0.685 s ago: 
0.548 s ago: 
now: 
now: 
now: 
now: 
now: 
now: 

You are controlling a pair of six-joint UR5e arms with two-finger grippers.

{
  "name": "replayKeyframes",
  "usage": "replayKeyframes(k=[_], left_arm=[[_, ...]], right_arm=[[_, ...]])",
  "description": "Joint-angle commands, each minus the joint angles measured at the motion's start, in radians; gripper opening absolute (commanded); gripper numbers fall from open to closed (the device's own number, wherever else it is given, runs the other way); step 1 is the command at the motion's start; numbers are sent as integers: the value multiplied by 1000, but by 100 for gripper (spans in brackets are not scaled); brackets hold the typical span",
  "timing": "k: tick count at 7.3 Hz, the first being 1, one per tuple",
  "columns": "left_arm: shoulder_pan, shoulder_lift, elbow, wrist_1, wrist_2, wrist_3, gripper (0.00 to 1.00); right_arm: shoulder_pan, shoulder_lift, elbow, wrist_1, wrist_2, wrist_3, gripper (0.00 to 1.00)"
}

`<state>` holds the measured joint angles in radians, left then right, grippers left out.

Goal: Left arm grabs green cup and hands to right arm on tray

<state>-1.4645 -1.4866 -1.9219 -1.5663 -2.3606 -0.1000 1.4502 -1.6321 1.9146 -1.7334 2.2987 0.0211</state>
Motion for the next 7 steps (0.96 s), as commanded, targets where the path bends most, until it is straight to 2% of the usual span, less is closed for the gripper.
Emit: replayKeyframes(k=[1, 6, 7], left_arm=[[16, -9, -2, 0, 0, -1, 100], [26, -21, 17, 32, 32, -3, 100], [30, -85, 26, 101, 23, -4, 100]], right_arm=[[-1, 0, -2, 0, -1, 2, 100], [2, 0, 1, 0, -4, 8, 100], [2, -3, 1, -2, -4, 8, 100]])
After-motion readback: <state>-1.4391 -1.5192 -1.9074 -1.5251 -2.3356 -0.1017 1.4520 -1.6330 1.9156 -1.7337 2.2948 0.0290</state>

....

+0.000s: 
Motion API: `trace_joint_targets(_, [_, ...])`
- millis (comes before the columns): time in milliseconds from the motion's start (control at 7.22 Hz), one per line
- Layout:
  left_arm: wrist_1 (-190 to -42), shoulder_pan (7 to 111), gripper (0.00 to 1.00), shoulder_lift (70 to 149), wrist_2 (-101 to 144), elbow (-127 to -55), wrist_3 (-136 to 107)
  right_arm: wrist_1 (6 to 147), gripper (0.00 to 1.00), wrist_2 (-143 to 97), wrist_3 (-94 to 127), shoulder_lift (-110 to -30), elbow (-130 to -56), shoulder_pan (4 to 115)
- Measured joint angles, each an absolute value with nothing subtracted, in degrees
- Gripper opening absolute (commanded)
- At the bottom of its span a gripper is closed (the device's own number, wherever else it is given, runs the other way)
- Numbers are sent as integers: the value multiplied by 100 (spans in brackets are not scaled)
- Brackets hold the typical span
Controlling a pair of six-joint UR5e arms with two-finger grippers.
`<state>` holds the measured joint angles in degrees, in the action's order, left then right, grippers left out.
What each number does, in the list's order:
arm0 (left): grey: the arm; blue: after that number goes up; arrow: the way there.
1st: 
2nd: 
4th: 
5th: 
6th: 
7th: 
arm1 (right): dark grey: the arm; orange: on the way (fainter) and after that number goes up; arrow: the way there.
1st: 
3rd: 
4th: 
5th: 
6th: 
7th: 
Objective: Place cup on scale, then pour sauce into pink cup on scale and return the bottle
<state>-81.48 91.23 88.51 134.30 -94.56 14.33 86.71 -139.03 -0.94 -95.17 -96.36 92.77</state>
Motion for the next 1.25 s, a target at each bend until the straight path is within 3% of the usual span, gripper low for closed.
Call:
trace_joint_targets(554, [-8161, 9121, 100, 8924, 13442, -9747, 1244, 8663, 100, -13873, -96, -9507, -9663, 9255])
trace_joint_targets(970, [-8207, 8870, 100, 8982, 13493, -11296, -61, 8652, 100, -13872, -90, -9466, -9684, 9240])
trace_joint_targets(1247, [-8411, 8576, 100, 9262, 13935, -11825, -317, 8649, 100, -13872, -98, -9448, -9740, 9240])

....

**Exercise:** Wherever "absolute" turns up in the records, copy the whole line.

**Your solution:**
  "description": "Joint-angle commands, each minus the joint angles measured at the motion's start, in radians; gripper opening absolute (commanded); gripper numbers fall from open to closed (the device's own number, wherever else it is given, runs the other way); step 1 is the command at the motion's start; numbers are sent as integers: the value multiplied by 1000, but by 100 for gripper (spans in brackets are not scaled); brackets hold the typical span",
- Measured joint angles, each an absolute value with nothing subtracted, in degrees
- Gripper opening absolute (commanded)

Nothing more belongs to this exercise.